The article is wordier than it needs to be, but I think it presents a solid argument. Some other interesting things I've observed is that the discount window website started advertising 'Discount Window Direct' on its homepage in June [2] (which could be a sign that there has been more inquiries about it) and that the pickup in the repo market being in the latter half of 2025 might also be correlated with the closing of the Bank Term Funding Program in March 2025 [3][4].

[1] https://www.newyorkfed.org/markets/opolicy/operating_policy_...

[2] https://www.frbdiscountwindow.org/

[3] https://www.federalreserve.gov/newsevents/pressreleases/mone...

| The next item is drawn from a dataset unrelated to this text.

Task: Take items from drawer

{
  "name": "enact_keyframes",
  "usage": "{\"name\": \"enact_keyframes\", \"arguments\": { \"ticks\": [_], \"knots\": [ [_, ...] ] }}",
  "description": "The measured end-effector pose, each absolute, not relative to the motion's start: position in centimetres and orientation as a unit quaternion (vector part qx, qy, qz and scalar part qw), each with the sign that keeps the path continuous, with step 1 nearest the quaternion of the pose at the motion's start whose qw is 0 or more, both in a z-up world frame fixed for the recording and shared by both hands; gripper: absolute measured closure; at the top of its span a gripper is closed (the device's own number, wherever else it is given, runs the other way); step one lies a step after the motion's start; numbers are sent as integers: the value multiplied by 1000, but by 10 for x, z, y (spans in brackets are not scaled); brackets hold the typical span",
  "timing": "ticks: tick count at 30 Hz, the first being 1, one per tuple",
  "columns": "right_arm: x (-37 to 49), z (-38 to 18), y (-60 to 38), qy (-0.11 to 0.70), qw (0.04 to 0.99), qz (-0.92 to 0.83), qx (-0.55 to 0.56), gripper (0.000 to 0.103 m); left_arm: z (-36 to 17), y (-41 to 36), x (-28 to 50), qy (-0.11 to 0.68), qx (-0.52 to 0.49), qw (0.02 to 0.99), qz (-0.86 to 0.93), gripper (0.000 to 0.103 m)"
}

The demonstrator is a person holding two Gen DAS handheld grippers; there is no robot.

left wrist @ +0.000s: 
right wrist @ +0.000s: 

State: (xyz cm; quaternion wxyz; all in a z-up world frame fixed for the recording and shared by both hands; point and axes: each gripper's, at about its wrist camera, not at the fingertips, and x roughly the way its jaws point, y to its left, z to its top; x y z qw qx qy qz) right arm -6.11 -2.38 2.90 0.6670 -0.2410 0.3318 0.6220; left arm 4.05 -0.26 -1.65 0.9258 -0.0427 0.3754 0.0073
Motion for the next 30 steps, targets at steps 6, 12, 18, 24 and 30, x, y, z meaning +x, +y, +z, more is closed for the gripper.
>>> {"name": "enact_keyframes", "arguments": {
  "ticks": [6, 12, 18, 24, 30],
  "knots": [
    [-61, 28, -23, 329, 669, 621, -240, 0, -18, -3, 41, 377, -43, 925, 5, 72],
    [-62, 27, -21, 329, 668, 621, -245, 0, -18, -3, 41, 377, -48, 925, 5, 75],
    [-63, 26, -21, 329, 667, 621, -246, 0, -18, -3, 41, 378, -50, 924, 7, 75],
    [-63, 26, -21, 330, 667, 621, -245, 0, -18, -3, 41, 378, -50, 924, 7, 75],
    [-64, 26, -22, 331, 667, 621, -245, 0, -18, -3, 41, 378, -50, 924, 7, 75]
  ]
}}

[4] https://fred.stlouisfed.org/series/H41RESPPALDKNWW

throwaway2037•1mo ago
This is typical garbage finance reporting. This is nothing more than overnight repo. It is a normal exchange of marketable securities for cash (or reverse). It is very common to see huge increases at quarter-end and year-end. This is not a "secret bailout". What about this article is exclusive as they claim in the header?
OutOfHere•1mo ago
Why are big banks so dependent on repeatedly borrowing from the Fed? These banks wouldn't even exist if not for the Fed bailing them with cheap loans or free money ever so often. I will say what I have always said... these banks should be allowed to fail.
banksRus•1mo ago
This appears to be an alarmist article about something pretty pedestrian. 1. The fed has intentionally been pulling liquidity out of the system with quantitative tightening. Over the last few years, the fed has shrunk its balance sheet by several trillion dollars (many times what this article is talking about). The fact that there is liquidity tightness is a sign that the fed has succeeded. And they are already stopping their balance sheet run-off, so there is no reason to expect this to get worse. 2. Repos are a standard tool of the fed. This is the system working as designed when there are liquidity issues. 3. It is not even clear to me that there are liquidity issues. This looks more like window dressing. On the 31st, banks and others make themselves look a bit prettier for their regulators and shareholders by holding more cash. This always makes overnight funding a little more expensive overnight on the 31st, so more banks are more likely to use fed lines, either repos or fed funds. That doesn't mean there is a problem or sone kind of shadowy bail out. This happens every year, and to a lesser extent, every quarter end.

The way that this is written feels intentionally exaggerated. E.g. comparing how much banks earned in profit to how much they are pulling/could pull from thr fed makes no sense. Banks are highly levered. They earn low returns on assets (1-2%), so balance sheet items always look a lot bigger than profits. Thats just the business model of banks. Just wait to see how many years it will take them to earn enough money to pay back their deposits! Its comparing apples and oranges, and anyone who thinks about banks seriously knows that.

troglo-byte•1mo ago
Without weighing in on the article or your analysis, I would say that any viewpoint on monetary matters that doesn't gravitate in on May 2026 as a possible huge discontinuity is sort of prima facie counterproductive.

There's very little bandwidth and audience on monetary matters to start with. If we're talking about anything else, we're detracting from that.

mrandish•1mo ago
> May 2026

What is potentially significant about May 26?